Local chess teams rack up captured kings at state competition

Beaufort Academy students Kendra Rogers, left, and Luke Rhatigan study the board as they plan their next move during chess practice at the school Thursday afternoon.  Beaufort students won four of six first-place awards given in the elementary school division of the state Scholastic Chess meet last weekend, open to public and private schools.
Beaufort Academy students Kendra Rogers, left, and Luke Rhatigan study the board as they plan their next move during chess practice at the school Thursday afternoon. Beaufort students won four of six first-place awards given in the elementary school division of the state Scholastic Chess meet last weekend, open to public and private schools. Jonathan Dyer/The Beaufort Gazette

Beaufort-area students from three schools claimed six of eight first-place awards in the elementary division of this year's state chess championships in Columbia.

"By the time they get to high school, if these kids still love chess the way they love chess now, it could be a dynasty," said Darrin Rogers, who coached Beaufort Academy's eight-member team to a state title.

"I want to walk into a tournament, and when everyone sees Beaufort Academy, they drop their heads."

Students from Whale Branch Elementary School and Riverview Charter School also captured individual titles given for grades kindergarten through five in the elementary division. The division included nearly 80 students representing 30 schools, Rogers said.

Riverview Charter School fifth-grader Chris Hoogenboom claimed the division's overall title by winning all five of his matches March 5 in Columbia.

He said he was a bit nervous but let himself have fun playing the game he loves.

"You just play your best and hope for the best," Hoogenboom said.

His mother, Cathy, said he first showed interest in chess as a toddler, when he occasionally knocked down or moved pieces on his grandfather's chess board. That led his grandfather to buy Hoogenboom a board of his own.

Now, he practices weekly with Riverview's chess team and plays with family and online.

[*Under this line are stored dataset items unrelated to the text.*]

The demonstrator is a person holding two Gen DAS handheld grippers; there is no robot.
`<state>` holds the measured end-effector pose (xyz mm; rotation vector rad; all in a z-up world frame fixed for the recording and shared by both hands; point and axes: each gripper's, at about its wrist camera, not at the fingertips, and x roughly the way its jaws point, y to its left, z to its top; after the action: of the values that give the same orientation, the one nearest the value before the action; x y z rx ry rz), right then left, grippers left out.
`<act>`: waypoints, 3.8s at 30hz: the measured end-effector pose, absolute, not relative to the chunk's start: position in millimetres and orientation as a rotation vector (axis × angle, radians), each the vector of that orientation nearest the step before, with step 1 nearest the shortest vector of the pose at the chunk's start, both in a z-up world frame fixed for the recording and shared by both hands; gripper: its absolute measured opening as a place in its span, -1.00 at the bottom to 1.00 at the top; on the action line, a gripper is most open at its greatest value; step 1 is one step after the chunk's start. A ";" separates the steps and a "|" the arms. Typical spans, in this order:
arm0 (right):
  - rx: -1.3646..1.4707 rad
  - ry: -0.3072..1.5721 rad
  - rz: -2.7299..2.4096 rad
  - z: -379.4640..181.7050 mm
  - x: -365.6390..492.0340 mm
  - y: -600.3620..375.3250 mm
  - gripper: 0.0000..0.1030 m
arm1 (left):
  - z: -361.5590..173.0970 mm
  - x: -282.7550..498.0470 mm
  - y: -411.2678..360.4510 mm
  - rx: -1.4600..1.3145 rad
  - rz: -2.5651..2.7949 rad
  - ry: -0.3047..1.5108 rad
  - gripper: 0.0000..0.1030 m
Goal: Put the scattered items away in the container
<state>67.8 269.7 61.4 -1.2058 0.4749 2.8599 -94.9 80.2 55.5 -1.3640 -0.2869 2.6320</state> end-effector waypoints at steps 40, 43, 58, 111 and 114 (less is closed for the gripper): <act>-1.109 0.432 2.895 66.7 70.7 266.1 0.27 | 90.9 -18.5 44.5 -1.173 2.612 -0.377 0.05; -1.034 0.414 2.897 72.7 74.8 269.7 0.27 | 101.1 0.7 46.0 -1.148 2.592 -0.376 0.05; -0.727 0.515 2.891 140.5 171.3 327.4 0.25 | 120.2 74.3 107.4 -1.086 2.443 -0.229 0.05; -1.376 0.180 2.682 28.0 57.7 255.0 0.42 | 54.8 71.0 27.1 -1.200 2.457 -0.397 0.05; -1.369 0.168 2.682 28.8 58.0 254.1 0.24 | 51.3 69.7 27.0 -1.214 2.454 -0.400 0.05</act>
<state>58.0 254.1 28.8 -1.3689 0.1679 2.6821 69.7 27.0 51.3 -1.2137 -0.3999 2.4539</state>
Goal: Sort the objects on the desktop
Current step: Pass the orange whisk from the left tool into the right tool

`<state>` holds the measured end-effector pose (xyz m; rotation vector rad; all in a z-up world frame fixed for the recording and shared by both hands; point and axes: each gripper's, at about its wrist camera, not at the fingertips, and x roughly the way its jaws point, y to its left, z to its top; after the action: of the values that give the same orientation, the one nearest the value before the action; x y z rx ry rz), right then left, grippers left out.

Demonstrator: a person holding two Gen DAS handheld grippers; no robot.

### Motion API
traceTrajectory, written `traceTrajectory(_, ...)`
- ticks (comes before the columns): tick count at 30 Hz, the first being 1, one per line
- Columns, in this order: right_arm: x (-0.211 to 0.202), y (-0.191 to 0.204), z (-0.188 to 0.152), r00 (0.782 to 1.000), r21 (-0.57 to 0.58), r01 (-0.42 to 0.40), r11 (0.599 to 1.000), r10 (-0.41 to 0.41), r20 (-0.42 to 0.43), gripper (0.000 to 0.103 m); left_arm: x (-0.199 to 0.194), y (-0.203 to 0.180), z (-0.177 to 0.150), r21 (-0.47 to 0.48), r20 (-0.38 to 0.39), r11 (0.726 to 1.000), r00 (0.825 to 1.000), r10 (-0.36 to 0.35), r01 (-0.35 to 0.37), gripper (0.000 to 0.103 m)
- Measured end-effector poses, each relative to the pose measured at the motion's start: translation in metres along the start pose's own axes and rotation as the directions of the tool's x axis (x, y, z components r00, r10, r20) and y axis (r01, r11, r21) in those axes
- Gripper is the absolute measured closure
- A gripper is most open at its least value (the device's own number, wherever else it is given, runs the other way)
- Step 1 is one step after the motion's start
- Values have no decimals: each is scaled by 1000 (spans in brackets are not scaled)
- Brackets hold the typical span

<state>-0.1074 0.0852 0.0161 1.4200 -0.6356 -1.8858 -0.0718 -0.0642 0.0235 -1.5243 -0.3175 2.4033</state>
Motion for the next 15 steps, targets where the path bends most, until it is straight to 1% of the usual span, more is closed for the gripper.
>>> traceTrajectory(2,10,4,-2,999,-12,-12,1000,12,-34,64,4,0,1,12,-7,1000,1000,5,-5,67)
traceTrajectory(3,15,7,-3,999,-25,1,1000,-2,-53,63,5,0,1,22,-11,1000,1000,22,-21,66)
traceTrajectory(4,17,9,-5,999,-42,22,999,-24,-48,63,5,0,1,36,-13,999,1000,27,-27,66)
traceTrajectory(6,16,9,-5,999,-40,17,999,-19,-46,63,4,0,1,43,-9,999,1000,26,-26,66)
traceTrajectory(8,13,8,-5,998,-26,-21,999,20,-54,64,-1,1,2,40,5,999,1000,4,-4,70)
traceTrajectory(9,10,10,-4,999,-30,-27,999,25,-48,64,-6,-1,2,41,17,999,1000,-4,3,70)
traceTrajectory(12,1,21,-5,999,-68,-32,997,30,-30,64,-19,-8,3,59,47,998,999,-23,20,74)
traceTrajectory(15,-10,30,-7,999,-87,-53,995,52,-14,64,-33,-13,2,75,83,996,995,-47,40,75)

Rogers said the Beaufort Academy team practices once a week after school and competed in weekend tournaments to prepare for the state meet. Many of the tournaments are in Georgia because few are offered in South Carolina, he said.

The game teaches young children how to handle pressure and the value of perseverance, said Rogers, who also works as a corrections officer at the Beaufort County Detention Center.

"Chess, to me, is like life," he said. "You have ups and downs. Sometimes you are ahead and sometimes you are behind. Chess teaches you not to panic if you're behind."

For example, students learn a steady focus can help them win a game, even if they lose their queen early.

"You've got to be stable enough to right the ship," Rogers said.

Don Doggett, principal of Whale Branch Elementary, who is seeking someone to coach a chess team at his school, agrees chess can teach young children life skills. It can be an effective means to develop discipline and cognitive skills and help them see that decisions have consequences, he said.

"They have to think three or four, and sometimes five or six, moves ahead," he said. "You begin to become patient and think things through all the way to the end."